Police in Papua New Guinea are detaining a man who was attacked over the death of the country's late rugby league star Kato Ottio.
The man was alleged by villagers in Port Moresby to have used witchcraft or sorcery to kill the former Kumuls player who died in hospital earlier this month after collapsing during a training session.
Public disclosure of results from a post mortem into Kato Ottio's death is still pending. But in absence of a clear explanation for his death, speculation has run rife among the grieving public.
After rumours about the use of sorcery being behind his death gained a foothold in the league star's home town, villagers in Tatana had set upon the man and were reportedly torturing him when police arrived to rescue him on Monday.
The Police Minister Jelta Wong confirmed that the man had been taken in to custody for questioning over a different matter, regarding a molestation case.
"We're investigating every avenue into this, so we don't leave any stone unturned, so that by the time we finish the investigation, we can go back to Tatana and tell those people ok, this is what has happened, this is what we got him for, and we have the evidence and everything, and that's how we'll stop them from putting this sorcery mentality into other people's minds."
Jelta Wong said that community police have gone to Tatana to make it clear that the man is not in custody over sorcery-related allegations.
The man suffered knife wounds after he was set on by the angry villagers in the northwest of the PNG capital. When going to rescue him, police were also attacked by the villagers.
Mr Wong said the force was doing its best to contain the surging sorcery-related violence.
There have been a number of high-profile attacks on people over accusations over the alleged use of witchcraft.

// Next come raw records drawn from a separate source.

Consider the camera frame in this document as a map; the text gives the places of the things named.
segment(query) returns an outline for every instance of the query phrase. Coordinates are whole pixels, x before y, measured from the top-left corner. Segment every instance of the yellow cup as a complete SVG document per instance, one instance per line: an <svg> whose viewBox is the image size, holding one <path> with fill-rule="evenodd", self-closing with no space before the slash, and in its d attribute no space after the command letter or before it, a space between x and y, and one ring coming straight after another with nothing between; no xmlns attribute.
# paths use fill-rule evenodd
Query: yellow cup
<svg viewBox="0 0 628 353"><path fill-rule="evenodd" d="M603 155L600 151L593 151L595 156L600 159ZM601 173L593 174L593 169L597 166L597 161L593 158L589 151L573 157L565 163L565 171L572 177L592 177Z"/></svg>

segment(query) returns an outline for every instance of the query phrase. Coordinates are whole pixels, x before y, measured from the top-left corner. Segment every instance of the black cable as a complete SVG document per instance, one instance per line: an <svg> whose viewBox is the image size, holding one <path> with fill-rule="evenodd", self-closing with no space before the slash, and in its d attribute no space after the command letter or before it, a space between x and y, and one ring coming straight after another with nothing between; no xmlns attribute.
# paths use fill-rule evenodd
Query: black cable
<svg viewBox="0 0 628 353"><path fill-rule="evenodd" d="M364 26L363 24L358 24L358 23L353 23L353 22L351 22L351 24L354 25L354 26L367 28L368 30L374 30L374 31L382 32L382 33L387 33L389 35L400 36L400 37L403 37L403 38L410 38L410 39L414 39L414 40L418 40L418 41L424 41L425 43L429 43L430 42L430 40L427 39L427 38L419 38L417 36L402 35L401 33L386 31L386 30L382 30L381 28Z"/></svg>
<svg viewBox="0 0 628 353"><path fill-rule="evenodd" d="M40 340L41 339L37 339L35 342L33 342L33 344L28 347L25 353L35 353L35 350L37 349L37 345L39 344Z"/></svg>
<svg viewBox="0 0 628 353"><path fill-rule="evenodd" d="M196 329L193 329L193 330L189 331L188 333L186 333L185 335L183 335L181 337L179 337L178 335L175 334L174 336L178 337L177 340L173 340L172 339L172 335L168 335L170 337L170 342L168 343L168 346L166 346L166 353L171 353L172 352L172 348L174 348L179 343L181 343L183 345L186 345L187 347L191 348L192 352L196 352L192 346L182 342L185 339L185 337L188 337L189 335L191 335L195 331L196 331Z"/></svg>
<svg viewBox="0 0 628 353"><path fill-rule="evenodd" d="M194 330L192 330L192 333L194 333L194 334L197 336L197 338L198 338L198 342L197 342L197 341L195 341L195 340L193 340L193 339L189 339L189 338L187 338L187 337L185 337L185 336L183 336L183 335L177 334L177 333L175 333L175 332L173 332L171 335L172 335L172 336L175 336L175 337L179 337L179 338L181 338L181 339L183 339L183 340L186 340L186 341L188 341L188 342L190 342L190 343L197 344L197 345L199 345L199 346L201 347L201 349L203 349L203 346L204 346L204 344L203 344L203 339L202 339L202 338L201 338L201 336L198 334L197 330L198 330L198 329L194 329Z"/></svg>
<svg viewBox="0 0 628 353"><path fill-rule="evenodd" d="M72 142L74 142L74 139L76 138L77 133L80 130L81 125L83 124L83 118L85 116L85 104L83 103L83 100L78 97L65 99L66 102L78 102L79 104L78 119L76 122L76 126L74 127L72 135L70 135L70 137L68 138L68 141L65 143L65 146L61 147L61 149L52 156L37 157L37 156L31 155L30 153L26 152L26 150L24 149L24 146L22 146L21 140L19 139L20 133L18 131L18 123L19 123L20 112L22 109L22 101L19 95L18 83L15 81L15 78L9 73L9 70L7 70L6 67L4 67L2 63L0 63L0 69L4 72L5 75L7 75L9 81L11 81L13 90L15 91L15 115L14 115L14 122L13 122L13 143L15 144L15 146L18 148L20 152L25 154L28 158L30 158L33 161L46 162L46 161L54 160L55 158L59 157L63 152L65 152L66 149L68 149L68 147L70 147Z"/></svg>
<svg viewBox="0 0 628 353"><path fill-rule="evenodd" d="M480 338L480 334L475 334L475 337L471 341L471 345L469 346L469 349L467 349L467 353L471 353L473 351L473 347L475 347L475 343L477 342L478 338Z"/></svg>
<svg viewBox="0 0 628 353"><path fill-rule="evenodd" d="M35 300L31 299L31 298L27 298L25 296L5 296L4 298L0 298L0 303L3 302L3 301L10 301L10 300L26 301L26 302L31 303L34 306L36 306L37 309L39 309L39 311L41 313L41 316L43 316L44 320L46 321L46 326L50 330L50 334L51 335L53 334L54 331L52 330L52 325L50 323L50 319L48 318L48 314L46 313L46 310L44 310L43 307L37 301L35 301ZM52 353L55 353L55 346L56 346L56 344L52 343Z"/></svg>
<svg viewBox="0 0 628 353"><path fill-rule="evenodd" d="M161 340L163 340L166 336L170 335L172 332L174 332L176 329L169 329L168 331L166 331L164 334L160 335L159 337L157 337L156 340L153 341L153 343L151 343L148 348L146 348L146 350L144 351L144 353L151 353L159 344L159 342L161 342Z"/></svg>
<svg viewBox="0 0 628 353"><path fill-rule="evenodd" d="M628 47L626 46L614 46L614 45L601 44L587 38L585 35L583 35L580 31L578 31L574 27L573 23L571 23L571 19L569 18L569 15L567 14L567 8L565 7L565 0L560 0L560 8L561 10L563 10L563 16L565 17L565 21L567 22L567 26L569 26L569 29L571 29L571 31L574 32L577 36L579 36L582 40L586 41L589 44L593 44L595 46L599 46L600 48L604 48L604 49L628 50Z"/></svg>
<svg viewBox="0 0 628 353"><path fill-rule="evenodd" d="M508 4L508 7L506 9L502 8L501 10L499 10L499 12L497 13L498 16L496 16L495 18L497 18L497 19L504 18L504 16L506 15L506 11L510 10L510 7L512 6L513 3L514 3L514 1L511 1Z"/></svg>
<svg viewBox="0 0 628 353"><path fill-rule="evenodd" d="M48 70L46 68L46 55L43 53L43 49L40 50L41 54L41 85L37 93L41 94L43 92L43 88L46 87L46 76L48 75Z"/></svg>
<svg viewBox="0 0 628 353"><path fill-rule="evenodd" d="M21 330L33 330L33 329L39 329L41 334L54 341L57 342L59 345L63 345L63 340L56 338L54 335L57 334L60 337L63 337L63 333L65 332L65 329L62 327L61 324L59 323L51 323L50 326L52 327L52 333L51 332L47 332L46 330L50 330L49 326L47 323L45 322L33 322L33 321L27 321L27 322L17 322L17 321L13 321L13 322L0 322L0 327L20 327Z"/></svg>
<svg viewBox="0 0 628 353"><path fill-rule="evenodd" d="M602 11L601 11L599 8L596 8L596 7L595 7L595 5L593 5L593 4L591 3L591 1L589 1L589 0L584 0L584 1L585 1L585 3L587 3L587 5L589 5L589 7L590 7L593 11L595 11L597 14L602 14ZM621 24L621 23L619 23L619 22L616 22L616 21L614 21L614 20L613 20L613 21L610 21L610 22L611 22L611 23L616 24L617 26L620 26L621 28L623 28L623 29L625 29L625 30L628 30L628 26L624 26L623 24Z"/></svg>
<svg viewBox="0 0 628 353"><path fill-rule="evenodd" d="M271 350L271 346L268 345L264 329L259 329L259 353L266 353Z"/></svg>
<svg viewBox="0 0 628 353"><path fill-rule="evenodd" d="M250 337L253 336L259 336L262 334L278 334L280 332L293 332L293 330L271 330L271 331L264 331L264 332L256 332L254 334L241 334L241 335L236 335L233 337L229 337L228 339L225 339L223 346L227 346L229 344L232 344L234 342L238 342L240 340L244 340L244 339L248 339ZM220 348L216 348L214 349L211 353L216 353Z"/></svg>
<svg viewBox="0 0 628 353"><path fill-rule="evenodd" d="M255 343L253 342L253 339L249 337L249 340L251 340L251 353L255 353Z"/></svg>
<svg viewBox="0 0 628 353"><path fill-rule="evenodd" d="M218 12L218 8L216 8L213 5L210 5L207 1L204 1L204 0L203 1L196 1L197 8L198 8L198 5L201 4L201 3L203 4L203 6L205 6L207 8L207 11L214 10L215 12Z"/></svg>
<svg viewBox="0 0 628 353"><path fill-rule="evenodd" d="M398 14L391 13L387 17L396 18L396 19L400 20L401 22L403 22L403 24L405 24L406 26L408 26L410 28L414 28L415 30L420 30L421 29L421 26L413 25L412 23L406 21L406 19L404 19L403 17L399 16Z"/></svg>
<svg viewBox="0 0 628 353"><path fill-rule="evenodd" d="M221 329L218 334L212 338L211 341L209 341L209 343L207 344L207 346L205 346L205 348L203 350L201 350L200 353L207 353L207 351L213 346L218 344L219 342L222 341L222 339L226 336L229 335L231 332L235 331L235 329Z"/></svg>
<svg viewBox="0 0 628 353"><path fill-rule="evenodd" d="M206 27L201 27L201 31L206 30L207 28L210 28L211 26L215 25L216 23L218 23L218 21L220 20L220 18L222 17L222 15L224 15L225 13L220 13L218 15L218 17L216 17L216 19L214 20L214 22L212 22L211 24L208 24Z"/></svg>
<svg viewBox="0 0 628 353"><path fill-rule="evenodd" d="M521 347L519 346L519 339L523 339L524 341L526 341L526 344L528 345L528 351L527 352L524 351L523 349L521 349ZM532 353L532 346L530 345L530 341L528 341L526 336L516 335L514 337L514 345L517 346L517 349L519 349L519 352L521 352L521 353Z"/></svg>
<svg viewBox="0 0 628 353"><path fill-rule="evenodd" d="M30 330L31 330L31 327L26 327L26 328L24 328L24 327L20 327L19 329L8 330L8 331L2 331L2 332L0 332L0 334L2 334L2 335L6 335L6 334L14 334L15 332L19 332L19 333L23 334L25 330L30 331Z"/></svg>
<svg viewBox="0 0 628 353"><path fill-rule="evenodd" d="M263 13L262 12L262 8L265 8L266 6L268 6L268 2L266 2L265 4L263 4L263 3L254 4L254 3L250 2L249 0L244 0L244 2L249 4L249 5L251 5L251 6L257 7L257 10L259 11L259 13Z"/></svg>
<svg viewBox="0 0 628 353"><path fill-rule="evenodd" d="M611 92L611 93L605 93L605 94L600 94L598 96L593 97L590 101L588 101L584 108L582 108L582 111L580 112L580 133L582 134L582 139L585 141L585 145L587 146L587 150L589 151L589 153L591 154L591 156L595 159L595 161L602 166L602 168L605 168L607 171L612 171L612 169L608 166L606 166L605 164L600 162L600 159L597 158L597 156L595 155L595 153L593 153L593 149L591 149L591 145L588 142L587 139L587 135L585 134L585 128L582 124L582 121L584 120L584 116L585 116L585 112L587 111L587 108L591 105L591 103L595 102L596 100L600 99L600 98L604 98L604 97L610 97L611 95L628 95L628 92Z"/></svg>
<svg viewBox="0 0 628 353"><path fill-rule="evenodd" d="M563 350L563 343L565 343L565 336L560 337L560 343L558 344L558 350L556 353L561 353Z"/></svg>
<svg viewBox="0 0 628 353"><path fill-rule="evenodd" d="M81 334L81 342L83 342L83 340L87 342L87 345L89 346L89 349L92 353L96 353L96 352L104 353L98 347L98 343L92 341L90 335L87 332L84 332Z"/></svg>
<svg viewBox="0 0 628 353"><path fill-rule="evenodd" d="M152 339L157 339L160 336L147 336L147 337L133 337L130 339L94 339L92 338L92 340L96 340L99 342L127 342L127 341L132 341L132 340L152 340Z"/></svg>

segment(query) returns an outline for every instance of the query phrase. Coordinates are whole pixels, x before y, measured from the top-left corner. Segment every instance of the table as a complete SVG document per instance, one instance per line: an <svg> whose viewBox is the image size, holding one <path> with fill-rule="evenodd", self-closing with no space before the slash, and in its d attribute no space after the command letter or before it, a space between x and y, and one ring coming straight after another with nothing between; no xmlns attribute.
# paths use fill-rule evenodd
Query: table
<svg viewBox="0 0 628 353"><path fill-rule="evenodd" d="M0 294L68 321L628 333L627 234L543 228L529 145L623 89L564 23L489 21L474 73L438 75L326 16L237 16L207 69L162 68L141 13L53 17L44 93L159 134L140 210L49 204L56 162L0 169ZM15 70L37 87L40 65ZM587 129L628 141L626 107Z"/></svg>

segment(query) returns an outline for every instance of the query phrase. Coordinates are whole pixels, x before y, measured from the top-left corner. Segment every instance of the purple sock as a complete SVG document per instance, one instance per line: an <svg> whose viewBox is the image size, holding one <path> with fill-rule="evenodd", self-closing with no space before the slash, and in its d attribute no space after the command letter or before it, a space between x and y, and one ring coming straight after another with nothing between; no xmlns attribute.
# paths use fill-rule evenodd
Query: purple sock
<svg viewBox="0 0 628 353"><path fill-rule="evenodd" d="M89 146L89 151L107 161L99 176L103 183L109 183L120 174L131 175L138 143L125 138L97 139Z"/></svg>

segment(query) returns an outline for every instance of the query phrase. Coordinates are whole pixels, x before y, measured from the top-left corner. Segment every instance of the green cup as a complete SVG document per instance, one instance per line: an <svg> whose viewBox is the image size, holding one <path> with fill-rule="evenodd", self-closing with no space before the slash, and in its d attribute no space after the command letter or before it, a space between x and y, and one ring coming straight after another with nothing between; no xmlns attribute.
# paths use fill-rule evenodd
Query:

Mr Wong said better education among PNG's general population would help counter the problem.
In some provinces where attacks have occurred, police lack the manpower and resources to arrest those using sorcery as an excuse to attack people.
Mr Wong admitted that police are limited in what they can do.
"So what we do is try to send out the squads out in certain areas to contain this type of violence. And it usually happens in two or three provinces only, so we're hoping to curb it all so it doesn;t spread out anywhere else."